> **ASSIGNMENT**: Transcribe the whole listing without a single picture.
..............................
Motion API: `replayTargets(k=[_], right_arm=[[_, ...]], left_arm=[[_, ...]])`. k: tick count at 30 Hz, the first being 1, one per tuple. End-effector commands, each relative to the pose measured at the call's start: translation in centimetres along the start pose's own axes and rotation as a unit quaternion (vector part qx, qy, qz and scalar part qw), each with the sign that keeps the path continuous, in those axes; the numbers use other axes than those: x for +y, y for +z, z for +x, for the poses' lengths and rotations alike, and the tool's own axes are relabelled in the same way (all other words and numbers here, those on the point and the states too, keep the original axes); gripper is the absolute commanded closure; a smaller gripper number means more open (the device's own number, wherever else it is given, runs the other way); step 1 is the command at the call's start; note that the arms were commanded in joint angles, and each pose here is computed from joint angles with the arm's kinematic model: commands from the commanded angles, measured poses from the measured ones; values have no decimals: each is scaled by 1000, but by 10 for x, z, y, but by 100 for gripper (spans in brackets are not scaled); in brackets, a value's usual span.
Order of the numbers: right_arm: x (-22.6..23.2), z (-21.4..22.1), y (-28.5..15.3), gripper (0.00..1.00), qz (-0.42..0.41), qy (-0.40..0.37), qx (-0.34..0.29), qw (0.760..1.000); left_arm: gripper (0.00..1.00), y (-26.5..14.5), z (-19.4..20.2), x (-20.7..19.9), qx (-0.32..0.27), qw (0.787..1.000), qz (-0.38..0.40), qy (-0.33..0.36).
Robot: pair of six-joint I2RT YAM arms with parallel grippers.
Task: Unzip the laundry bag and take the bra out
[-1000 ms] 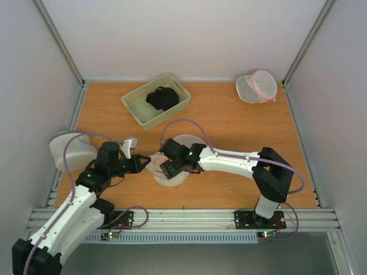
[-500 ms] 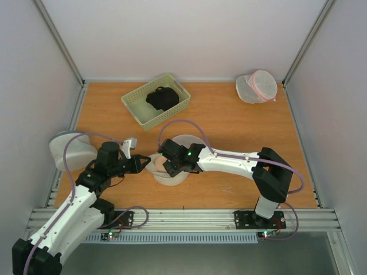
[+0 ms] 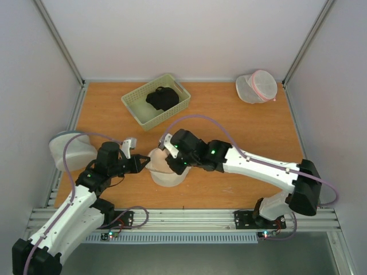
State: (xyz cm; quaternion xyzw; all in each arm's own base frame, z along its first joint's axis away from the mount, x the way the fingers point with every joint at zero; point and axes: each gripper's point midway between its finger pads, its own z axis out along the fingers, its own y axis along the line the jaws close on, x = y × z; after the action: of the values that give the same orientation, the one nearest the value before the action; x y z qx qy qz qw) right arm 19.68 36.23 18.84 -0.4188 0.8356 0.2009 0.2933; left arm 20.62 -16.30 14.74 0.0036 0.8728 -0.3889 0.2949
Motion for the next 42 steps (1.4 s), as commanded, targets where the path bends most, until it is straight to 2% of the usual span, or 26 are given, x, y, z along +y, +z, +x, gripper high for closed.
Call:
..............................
> **ANSWER SECTION**:
Motion API: `replayTargets(k=[_], right_arm=[[_, ...]], left_arm=[[_, ...]])`. k: tick count at 30 Hz, the first being 1, one per tuple. End-effector commands, each relative to the pose measured at the call's start: translation in centimetres along the start pose's own axes and rotation as a unit quaternion (vector part qx, qy, qz and scalar part qw), each with the sign that keeps the path continuous, in those axes; the numbers use other axes than those: x for +y, y for +z, z for +x, for the poses' lengths and rotations alike, and the tool's own axes are relabelled in the same way (all other words and numbers here, those on the point and the states too, keep the original axes); gripper is the absolute commanded closure; a smaller gripper number means more open (the device's own number, wherever else it is given, runs the other way); step 1 is the command at the call's start; note that the arms were commanded in joint angles, and each pose here is computed from joint angles with the arm's kinematic model: commands from the commanded angles, measured poses from the measured ones; values have no decimals: each is scaled by 1000, but by 10 for x, z, y, but by 100 for gripper (spans in brackets are not scaled); in brackets, a value's usual span.
Order of the numbers: right_arm: x (-22.6..23.2), z (-21.4..22.1), y (-28.5..15.3), gripper (0.00..1.00), qz (-0.42..0.41), qy (-0.40..0.37), qx (-0.34..0.29), qw (0.760..1.000); left_arm: gripper (0.00..1.00), y (-26.5..14.5), z (-19.4..20.2), x (-20.7..19.9), qx (-0.32..0.27), qw (0.787..1.000), qz (-0.38..0.40), qy (-0.33..0.36).
Robot: pair of six-joint I2RT YAM arms with parallel grippers.
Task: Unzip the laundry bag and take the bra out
[-1000 ms] 
[-500 ms] 
[+0 ms] 
State: (xyz cm; quaternion xyzw; all in each arm's own base frame, z along its first joint's axis away from the mount, x the way the fingers point with every joint at zero; point and axes: each gripper's point midway between its finger pads, its own z axis out along the fingers, its own y axis along the line the jaws close on, x = y × z; after the action: of the values that give the same orientation, the one nearest the value before the action; x y z qx qy qz qw) right arm 19.68 36.23 18.84 -0.4188 0.8356 0.2009 0.2933; left arm 20.62 -16.30 14.74 0.0036 0.8728 -0.3889 0.2949
Motion for the next 42 steps (1.4 s), as commanded, targets where the path bends most, until it is straight to 2% of the usual span, or 26 are given, x, y, z along +y, +z, +x, gripper high for closed.
Call:

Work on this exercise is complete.